# Optionale Griffschalen -> Logitech G9



## 2m0ro (4. Dezember 2008)

Hiho,

hab jetz ne gute Stunde damit verbracht, nach eben diesen Griffschalen zu suchen, hab aba weder über Google noch im pchx Forum was gefunden... 

Weiß jemand, wo ich diese Dinger find, mich würds echt mal interessieren, was es da so alles gibt


----------



## Bullveyr (5. Dezember 2008)

Gibt es nicht.

Die G9 wird zwar auf der englischen Logitech-HP immer noch damit beworben, kaufen kann man aber blos die beiden Schalen, die sowieso schon dabei sind.


----------



## horst--one (5. Dezember 2008)

Hab auch schon gesucht und nichts gefunden.....


----------



## triddan (1. März 2010)

Hat sich mittlerweile was geändert?

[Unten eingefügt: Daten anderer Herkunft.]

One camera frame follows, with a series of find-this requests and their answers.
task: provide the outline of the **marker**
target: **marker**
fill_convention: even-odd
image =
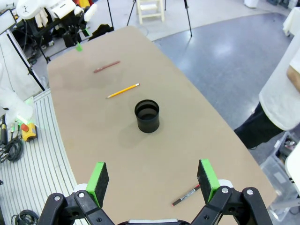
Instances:
[[[177,205],[178,203],[182,202],[183,200],[185,200],[187,197],[191,196],[193,193],[195,193],[197,190],[200,189],[200,184],[198,184],[196,187],[194,187],[194,189],[192,189],[189,193],[187,193],[185,196],[181,197],[180,199],[174,201],[172,203],[172,206]]]

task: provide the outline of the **red button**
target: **red button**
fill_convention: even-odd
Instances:
[[[25,131],[25,132],[28,132],[28,131],[29,131],[29,127],[28,127],[25,123],[23,123],[23,124],[21,125],[21,129],[22,129],[23,131]]]

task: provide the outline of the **green tape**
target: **green tape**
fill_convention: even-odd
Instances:
[[[81,52],[83,50],[83,47],[80,43],[76,44],[76,50],[79,51],[79,52]]]
[[[102,169],[104,166],[105,166],[105,163],[97,163],[96,164],[94,171],[90,177],[89,183],[86,187],[86,191],[93,197],[95,203],[99,207],[101,207],[101,206],[100,206],[100,202],[98,202],[95,190],[97,188],[98,180],[99,180],[99,177],[101,175],[101,172],[102,172]]]
[[[208,202],[211,200],[211,198],[214,196],[217,189],[220,187],[220,183],[218,181],[218,178],[210,164],[210,161],[208,159],[201,159],[201,163],[203,165],[203,168],[205,170],[206,176],[210,183],[210,196],[208,198]]]

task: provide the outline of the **black cup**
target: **black cup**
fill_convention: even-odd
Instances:
[[[143,100],[135,106],[135,115],[139,129],[145,133],[152,133],[159,127],[159,106],[155,101]]]

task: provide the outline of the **white shirt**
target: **white shirt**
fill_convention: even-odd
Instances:
[[[259,93],[264,112],[282,130],[291,130],[300,123],[300,93],[286,75],[290,65],[300,73],[300,32]]]

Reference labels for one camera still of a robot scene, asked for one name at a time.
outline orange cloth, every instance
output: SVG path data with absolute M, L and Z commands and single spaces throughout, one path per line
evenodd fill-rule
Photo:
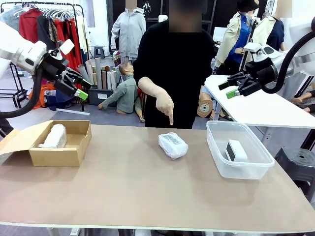
M 45 91 L 46 90 L 56 90 L 56 89 L 55 89 L 54 85 L 51 83 L 47 83 L 45 85 L 42 85 L 41 89 L 40 89 L 39 100 L 38 100 L 36 106 L 33 108 L 33 110 L 40 108 L 40 107 L 45 107 L 44 97 L 45 97 Z M 32 94 L 33 94 L 33 91 L 31 91 L 31 93 L 29 94 L 29 99 L 32 97 Z

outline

Bin auch schon länger auf der Suche; auf der Logitech-Seite gibts die für 5€+Versand aber mit unbekanntem Liefertermin.
Und könnte mir jemand sagen was die ID-Griffschalen sind, mit denen bei der G9x geworben wird?
Dankööö


----------



## gh0st76 (2. März 2010)

Ich glaub die ID Schale ist eine, wo du dir ein eigenes Motiv draufmachen lassen kannst. Mehr nicht.


----------



## triddan (2. März 2010)

Aber erhätlich sind die (einzeln) noch nicht, oder?


----------



## gh0st76 (2. März 2010)

Keine Ahnung. Man kann höchstens mal den Support von Logitech anschreiben und versuchen das ein Paar neue zu bekommen.


----------